## DATA BLOCK:
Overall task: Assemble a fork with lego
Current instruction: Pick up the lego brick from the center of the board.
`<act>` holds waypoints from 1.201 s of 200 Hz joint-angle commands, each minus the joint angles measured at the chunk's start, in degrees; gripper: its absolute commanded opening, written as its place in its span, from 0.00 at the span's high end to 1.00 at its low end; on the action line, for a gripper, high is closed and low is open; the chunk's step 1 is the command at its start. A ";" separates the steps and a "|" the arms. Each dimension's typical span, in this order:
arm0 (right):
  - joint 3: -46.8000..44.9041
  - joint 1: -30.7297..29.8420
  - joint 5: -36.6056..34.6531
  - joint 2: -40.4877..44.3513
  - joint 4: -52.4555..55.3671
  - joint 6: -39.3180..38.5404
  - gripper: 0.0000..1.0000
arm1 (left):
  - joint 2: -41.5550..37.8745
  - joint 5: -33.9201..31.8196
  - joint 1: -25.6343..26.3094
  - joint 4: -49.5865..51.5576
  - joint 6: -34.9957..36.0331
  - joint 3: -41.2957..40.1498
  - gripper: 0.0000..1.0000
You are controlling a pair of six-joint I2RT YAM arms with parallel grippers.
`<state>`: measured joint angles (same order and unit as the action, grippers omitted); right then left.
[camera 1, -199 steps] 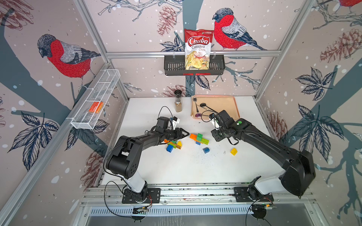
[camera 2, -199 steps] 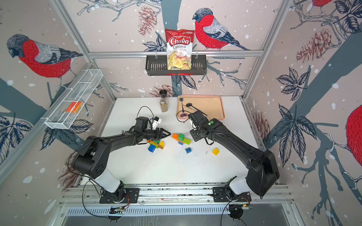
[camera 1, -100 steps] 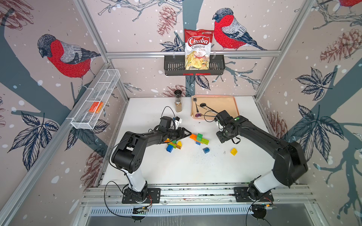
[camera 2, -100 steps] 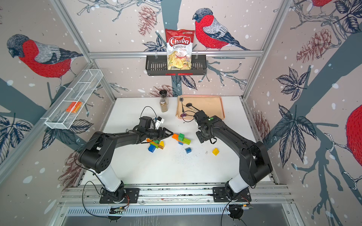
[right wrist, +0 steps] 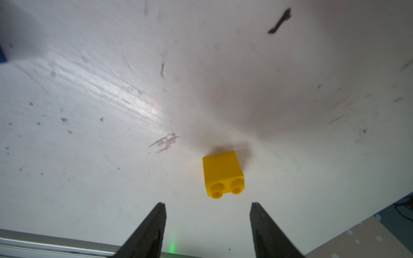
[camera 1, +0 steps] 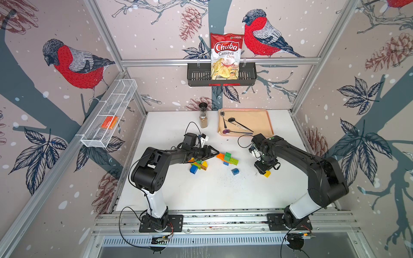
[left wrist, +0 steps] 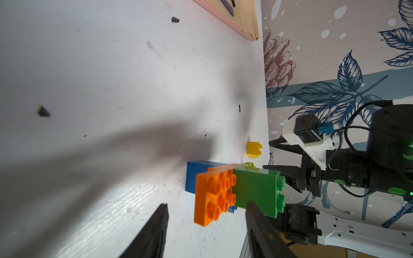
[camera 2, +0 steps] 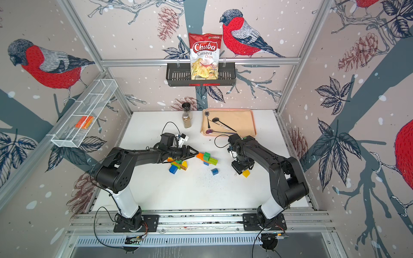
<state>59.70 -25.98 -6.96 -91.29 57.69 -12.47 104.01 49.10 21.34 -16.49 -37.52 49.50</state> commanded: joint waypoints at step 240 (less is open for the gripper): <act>-8.90 4.81 3.39 2.46 -11.99 -6.35 0.63 | 2.33 2.40 0.10 -0.55 0.95 1.78 0.46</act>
<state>50.87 -20.97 -3.92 -89.21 45.47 -19.51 106.37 50.74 21.34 -16.27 -37.45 51.05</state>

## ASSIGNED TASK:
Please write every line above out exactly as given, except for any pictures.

## WRITTEN RESPONSE:
Overall task: Assemble a fork with lego
Current instruction: Pick up the lego brick from the center of the board.
`<act>` holds waypoints from 1.201 s of 200 Hz joint-angle commands, each minus the joint angles measured at the chunk's start, in degrees; gripper: its absolute commanded opening, written as its place in its span, from 0.00 at the span's high end to 1.00 at its low end; on the action line, for a gripper, high is closed and low is open; the chunk's step 1 is the command at its start. A ";" separates the steps and a "|" the arms. Each dimension's typical span, in this order:
arm0 (right):
  - joint 3: -46.8000..44.9041
  - joint 1: -30.7297..29.8420
  - joint 5: -36.6056..34.6531
  - joint 2: -40.4877..44.3513
  - joint 4: -52.4555..55.3671
  - joint 6: -39.3180..38.5404
  - gripper: 0.0000..1.0000
arm1 (left):
  - joint 2: -41.5550..37.8745
  - joint 5: -33.9201..31.8196
  - joint 1: -25.6343..26.3094
  - joint 4: -49.5865..51.5576
  - joint 6: -34.9957..36.0331
  - joint 3: -41.2957..40.1498
  - gripper: 0.0000..1.0000
You are controlling a pair of six-joint I2RT YAM arms with parallel grippers.
`<state>`: measured joint angles (same order and unit as the action, grippers omitted); right then left.
[camera 1, -199 steps] 
[camera 2, -199 steps] 
[camera 1, -100 steps] 
[camera 2, -100 steps] 
[right wrist, +0 steps] 
[camera 1, +0 steps] 
[left wrist, +0 steps] 
[camera 2, +0 steps] 
<state>59.70 -25.98 -6.96 -91.29 57.69 -12.47 104.01 49.10 21.34 -16.49 -37.52 49.50</state> commanded: joint waypoints at step 240 (less is open for the gripper): <act>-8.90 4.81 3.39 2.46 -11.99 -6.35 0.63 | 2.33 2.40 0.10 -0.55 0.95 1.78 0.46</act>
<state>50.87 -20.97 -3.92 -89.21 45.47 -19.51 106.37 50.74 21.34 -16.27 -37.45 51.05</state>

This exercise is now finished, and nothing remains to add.